-- Data supplied follows --

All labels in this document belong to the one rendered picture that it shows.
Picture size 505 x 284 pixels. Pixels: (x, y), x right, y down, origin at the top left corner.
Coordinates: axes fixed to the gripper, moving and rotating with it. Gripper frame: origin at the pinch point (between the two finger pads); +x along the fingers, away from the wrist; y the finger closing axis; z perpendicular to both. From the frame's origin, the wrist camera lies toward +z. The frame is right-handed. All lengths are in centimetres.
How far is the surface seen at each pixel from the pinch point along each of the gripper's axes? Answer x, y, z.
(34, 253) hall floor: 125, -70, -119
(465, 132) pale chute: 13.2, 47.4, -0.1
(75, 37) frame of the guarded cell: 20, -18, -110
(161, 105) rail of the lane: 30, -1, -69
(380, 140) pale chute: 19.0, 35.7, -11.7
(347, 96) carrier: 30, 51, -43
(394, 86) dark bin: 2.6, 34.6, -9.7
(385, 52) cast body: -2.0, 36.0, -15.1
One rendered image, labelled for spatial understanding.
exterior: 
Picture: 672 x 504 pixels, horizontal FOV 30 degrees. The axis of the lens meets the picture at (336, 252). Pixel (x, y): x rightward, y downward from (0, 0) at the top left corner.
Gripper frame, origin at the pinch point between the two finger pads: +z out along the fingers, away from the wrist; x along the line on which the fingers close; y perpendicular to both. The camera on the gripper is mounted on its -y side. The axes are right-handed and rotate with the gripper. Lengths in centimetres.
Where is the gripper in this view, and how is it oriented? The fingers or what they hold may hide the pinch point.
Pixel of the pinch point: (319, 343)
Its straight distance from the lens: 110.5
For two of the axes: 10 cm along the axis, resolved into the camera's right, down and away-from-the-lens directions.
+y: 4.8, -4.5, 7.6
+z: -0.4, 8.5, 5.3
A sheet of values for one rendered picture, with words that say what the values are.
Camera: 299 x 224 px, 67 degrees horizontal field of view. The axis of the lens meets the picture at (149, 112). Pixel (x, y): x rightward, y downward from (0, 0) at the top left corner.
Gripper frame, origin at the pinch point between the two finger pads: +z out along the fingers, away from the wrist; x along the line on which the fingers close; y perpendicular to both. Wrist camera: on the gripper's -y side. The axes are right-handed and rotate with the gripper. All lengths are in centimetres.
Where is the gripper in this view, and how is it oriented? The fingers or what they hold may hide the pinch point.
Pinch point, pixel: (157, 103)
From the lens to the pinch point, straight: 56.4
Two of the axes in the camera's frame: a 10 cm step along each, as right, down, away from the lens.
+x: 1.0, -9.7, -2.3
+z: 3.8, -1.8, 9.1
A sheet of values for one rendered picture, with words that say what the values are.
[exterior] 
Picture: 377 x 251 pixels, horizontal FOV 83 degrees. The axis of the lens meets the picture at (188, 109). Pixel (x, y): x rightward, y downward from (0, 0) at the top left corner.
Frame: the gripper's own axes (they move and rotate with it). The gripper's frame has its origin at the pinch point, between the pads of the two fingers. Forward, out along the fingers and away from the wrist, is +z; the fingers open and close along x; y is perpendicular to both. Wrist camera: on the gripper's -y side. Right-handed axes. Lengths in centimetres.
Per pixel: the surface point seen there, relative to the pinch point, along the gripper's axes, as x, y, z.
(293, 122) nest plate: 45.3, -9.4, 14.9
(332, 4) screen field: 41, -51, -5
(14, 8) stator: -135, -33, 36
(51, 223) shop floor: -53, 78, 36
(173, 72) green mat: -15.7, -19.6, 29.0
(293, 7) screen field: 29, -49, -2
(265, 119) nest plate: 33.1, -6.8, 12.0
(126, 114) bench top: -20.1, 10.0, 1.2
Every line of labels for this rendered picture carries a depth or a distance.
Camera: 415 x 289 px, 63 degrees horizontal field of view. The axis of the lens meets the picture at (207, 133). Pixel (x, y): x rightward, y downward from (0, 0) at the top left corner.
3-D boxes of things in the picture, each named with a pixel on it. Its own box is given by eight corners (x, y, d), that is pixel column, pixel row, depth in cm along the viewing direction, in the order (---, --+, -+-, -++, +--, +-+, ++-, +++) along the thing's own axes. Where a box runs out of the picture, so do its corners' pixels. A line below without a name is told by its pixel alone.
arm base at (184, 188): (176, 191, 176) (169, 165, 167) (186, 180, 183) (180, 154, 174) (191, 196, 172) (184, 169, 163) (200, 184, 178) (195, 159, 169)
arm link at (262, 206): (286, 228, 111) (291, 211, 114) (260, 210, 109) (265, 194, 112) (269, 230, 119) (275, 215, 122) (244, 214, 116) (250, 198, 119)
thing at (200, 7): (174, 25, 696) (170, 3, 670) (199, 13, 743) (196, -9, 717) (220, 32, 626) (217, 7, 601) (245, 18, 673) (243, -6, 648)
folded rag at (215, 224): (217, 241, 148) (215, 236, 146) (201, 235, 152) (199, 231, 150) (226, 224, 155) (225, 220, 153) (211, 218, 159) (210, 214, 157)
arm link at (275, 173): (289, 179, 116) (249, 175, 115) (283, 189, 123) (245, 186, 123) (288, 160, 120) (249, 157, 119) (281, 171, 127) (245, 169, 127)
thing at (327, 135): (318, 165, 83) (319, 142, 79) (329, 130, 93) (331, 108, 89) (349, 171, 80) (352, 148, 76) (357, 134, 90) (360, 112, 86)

-- Data supplied concluded --

Pick out every line of the listing containing the word "screen", and show those lines.

(332, 4) screen field: 41, -51, -5
(293, 7) screen field: 29, -49, -2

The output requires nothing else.